Using the combined spectroscopic dataset of HST grism and Keck DEIMOS+MOSFIRE observations of 275 reionization-era galaxies, we constrained Lyman-alpha equivalent-width (EW) distribution at z > 6 as a function of UV luminosity. We provided the empirical measurements of the IGM transmission, defined as the relative ratio of observed-to-expected (or intrinsic) EWs of Lyman-alpha. We found that the IGM transmission appears to be higher for the UV-luminous galaxies, suggesting that reionization proceeds faster in regions around such galaxies (Jung et al. 2022a, ApJ, 933, 87). This observational finding is consistent with theoretical predictions on Lyman-alpha transmission in the IGM from reionization simulations (Park, IJ et al. 2021, ApJ, 922, 263). The theoretical study shows that UV-luminous galaxies tend to reside in “ionized bubbles” as they ionize large volumes and are located in overdense regions, making it easier for Lyman-alpha photons to escape.
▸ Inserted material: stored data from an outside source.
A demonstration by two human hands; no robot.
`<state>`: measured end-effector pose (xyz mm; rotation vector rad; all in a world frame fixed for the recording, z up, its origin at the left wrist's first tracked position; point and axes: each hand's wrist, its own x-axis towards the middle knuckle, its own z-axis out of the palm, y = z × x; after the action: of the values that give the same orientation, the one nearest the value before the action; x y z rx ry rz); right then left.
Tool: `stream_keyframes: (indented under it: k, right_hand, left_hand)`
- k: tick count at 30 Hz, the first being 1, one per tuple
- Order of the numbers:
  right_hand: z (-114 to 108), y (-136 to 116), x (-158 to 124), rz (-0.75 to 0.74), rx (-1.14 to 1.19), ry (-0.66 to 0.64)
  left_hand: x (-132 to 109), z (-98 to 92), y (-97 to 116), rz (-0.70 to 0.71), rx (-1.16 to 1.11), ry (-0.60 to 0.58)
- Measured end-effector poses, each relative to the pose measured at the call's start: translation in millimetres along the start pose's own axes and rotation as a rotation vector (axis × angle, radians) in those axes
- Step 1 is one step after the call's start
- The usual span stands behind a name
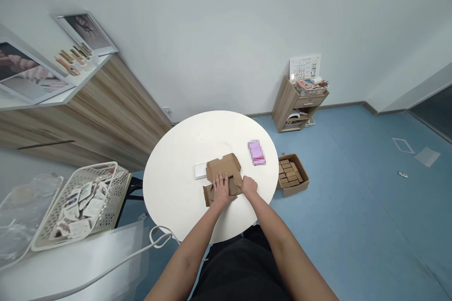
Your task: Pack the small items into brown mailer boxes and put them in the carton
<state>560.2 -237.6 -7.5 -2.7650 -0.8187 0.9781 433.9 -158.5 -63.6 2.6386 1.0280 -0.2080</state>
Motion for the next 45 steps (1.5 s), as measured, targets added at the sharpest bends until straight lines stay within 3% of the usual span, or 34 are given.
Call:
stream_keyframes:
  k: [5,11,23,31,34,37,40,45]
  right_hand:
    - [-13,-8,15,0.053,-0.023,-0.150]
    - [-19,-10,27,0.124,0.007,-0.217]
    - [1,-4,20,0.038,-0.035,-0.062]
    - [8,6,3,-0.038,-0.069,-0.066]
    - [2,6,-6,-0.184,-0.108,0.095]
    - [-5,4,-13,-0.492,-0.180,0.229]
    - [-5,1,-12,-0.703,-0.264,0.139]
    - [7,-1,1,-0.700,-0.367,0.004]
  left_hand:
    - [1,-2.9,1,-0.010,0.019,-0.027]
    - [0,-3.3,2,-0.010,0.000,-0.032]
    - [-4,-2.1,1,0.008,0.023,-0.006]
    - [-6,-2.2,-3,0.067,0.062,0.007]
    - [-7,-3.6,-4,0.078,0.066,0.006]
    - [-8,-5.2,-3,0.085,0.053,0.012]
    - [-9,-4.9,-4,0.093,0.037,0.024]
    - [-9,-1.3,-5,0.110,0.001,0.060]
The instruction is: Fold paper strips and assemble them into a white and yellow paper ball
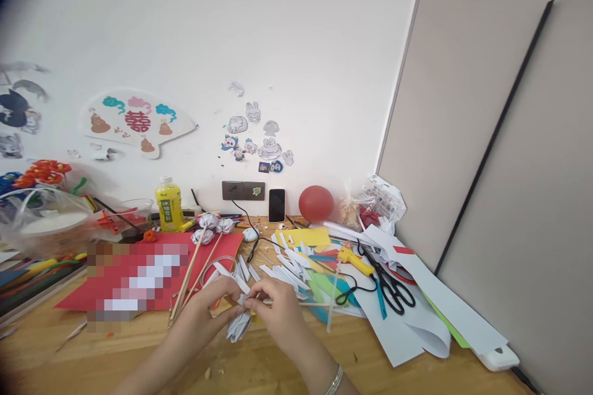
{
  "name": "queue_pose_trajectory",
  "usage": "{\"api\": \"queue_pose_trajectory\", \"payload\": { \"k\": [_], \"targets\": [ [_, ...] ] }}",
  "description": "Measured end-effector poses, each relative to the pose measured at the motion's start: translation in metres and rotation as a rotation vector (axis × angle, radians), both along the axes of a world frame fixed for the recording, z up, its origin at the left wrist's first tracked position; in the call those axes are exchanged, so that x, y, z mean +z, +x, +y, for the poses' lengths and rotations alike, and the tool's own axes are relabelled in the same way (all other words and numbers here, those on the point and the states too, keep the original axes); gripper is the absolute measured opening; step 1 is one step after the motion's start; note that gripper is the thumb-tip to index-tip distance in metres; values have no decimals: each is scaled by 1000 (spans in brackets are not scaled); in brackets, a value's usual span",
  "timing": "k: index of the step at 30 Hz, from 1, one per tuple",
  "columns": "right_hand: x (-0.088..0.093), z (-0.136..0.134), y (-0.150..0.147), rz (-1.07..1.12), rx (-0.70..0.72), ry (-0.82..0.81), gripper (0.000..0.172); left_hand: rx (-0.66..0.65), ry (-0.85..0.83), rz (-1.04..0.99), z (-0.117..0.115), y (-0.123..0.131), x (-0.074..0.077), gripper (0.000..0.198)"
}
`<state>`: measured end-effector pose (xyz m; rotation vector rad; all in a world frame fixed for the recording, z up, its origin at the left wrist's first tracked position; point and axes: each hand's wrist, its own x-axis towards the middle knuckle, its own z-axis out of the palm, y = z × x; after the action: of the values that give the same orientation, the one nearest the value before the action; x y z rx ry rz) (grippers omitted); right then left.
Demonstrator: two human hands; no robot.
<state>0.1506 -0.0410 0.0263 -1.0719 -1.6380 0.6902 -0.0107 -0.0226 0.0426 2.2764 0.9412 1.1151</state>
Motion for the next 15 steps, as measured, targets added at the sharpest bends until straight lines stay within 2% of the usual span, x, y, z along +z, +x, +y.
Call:
{"api": "queue_pose_trajectory", "payload": {
  "k": [4, 7, 10, 15],
  "targets": [
    [-3, 3, 3, 167, 181, -254, 7, -119, -438, -105, 10, 2, -7, 16],
    [-8, 6, 5, 219, 263, -406, 16, -189, -619, -105, 17, 3, -19, 21],
    [-14, 7, 5, 228, 259, -494, 22, -177, -633, -87, 20, 4, -29, 19],
    [-18, 9, 1, 215, 216, -488, 24, -179, -632, -68, 22, 0, -36, 17]
  ]
}}
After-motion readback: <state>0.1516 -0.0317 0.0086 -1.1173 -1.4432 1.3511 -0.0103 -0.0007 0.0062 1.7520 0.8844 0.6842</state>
• Texas Spectroscopic Search for Lyman-alpha Emission at the End of Reionization

[Lya_Survey]

My doctoral thesis at the University of Texas at Austin, entitled “Constraining the End of Reionization with Lyman-alpha Spectroscopy,” was a pioneering study that utilized Lyman-alpha emission to map the ionization state of the IGM during reionization. I performed statistical analyses on their Lyman-alpha emission properties by analyzing spectroscopic observations of distant galaxies. This work led to a series of publications in the Astrophysical Journal, developing a method to estimate the neutral hydrogen fraction in the IGM, discovering new Lyman-alpha emitters (LAEs) at the highest redshifts, and advancing our understanding of the timeline and topology of reionization (Jung et al. 2018, ApJ, 864, 103; Jung et al. 2019, ApJ, 877, 146; Jung et al.. 2020, ApJ, 904, 144).


• A Spatially-Resolved Stellar Population Study Using the HST Imaging: Reduced star-formation rates in the centers of massive galaxies at z = 4

[Reduced_SFR]

In the PhD program at the University of Texas at Austin, I have dealt with the Hubble Space Telescope imaging data for studying spatially-resolved star formation histories of distant galaxies, which was published, Evidence for Reduced Specific Star Formation Rates in the Centers of Massive Galaxies at z = 4 (Jung et al. 2017, ApJ, 834, 81). In this work, I developed my own galaxy spectral energy distribution fitting IDL procedure based on a Markov Chain Monte Carlo (MCMC) algorithm, and performed a spatially-resolved stellar population study of z = 4 galaxies. A key discovery of the study is that the galaxies with the highest central mass densities have reduced star formation in their centers, possibly observing the earliest phases of bulge formation.


• Building Dark Matter Halo Merger Trees (ySAMtm)

[Dark Matter Halo Merger Trees]

(Left) schematic diagram showing the processes of a dark matter halo merger (Jung et al. 2014, ApJ, 794, 74).

During my master's program, I studied the theoretical understanding of galaxy evolution using N-body simulations and a semi-analytic model with Prof. Sukyoung K. Yi at Yonsei University in Seoul, South Korea. Particularly, I developed a dark matter (DM) halo merger tree builder, called ySAMtm, which constructs DM halo merger trees from cosmological N-body simulations and provides a DM halo backbone for the semi-analytic model of Prof. Yi's group (ySAM; Lee & Yi, 2013). Jung et al. (2014) also study large-scale environmental effects on galaxy assembly by analyzing the semi-analytic model galaxies.